◆ Exercise prompt
The expected output is the complete listing, copied word for word.

=======

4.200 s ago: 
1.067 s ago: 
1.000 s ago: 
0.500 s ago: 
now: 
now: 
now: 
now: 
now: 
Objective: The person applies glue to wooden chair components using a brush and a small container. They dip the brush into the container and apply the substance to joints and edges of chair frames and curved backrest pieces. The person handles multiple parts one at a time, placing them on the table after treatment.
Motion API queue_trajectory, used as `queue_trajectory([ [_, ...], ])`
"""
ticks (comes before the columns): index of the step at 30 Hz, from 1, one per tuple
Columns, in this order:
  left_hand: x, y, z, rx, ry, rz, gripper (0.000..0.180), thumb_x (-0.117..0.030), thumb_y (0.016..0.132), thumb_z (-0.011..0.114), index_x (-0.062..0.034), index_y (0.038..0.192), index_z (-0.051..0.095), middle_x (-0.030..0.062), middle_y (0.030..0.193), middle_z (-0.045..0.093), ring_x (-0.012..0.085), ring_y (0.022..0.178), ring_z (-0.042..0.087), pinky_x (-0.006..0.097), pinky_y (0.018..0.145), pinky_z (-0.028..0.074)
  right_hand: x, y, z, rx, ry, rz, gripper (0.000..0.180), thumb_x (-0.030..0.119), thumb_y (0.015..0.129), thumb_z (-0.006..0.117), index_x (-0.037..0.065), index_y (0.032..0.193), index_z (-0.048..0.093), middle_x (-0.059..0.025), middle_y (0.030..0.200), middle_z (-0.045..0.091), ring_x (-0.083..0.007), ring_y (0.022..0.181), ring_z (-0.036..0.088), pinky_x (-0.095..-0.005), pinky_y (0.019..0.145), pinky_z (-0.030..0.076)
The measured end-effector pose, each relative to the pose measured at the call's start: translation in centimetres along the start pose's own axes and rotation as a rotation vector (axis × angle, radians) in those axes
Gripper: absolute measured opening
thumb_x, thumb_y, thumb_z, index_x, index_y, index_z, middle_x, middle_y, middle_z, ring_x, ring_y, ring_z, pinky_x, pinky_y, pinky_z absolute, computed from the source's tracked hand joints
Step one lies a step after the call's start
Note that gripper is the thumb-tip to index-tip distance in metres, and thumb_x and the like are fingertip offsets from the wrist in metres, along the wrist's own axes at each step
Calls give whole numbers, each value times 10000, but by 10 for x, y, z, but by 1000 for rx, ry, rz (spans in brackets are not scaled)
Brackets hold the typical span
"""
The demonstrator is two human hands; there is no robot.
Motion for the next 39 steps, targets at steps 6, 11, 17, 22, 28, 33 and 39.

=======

◆ Exercise output
4.200 s ago: 
1.067 s ago: 
1.000 s ago: 
0.500 s ago: 
now: 
now: 
now: 
now: 
now: 
Objective: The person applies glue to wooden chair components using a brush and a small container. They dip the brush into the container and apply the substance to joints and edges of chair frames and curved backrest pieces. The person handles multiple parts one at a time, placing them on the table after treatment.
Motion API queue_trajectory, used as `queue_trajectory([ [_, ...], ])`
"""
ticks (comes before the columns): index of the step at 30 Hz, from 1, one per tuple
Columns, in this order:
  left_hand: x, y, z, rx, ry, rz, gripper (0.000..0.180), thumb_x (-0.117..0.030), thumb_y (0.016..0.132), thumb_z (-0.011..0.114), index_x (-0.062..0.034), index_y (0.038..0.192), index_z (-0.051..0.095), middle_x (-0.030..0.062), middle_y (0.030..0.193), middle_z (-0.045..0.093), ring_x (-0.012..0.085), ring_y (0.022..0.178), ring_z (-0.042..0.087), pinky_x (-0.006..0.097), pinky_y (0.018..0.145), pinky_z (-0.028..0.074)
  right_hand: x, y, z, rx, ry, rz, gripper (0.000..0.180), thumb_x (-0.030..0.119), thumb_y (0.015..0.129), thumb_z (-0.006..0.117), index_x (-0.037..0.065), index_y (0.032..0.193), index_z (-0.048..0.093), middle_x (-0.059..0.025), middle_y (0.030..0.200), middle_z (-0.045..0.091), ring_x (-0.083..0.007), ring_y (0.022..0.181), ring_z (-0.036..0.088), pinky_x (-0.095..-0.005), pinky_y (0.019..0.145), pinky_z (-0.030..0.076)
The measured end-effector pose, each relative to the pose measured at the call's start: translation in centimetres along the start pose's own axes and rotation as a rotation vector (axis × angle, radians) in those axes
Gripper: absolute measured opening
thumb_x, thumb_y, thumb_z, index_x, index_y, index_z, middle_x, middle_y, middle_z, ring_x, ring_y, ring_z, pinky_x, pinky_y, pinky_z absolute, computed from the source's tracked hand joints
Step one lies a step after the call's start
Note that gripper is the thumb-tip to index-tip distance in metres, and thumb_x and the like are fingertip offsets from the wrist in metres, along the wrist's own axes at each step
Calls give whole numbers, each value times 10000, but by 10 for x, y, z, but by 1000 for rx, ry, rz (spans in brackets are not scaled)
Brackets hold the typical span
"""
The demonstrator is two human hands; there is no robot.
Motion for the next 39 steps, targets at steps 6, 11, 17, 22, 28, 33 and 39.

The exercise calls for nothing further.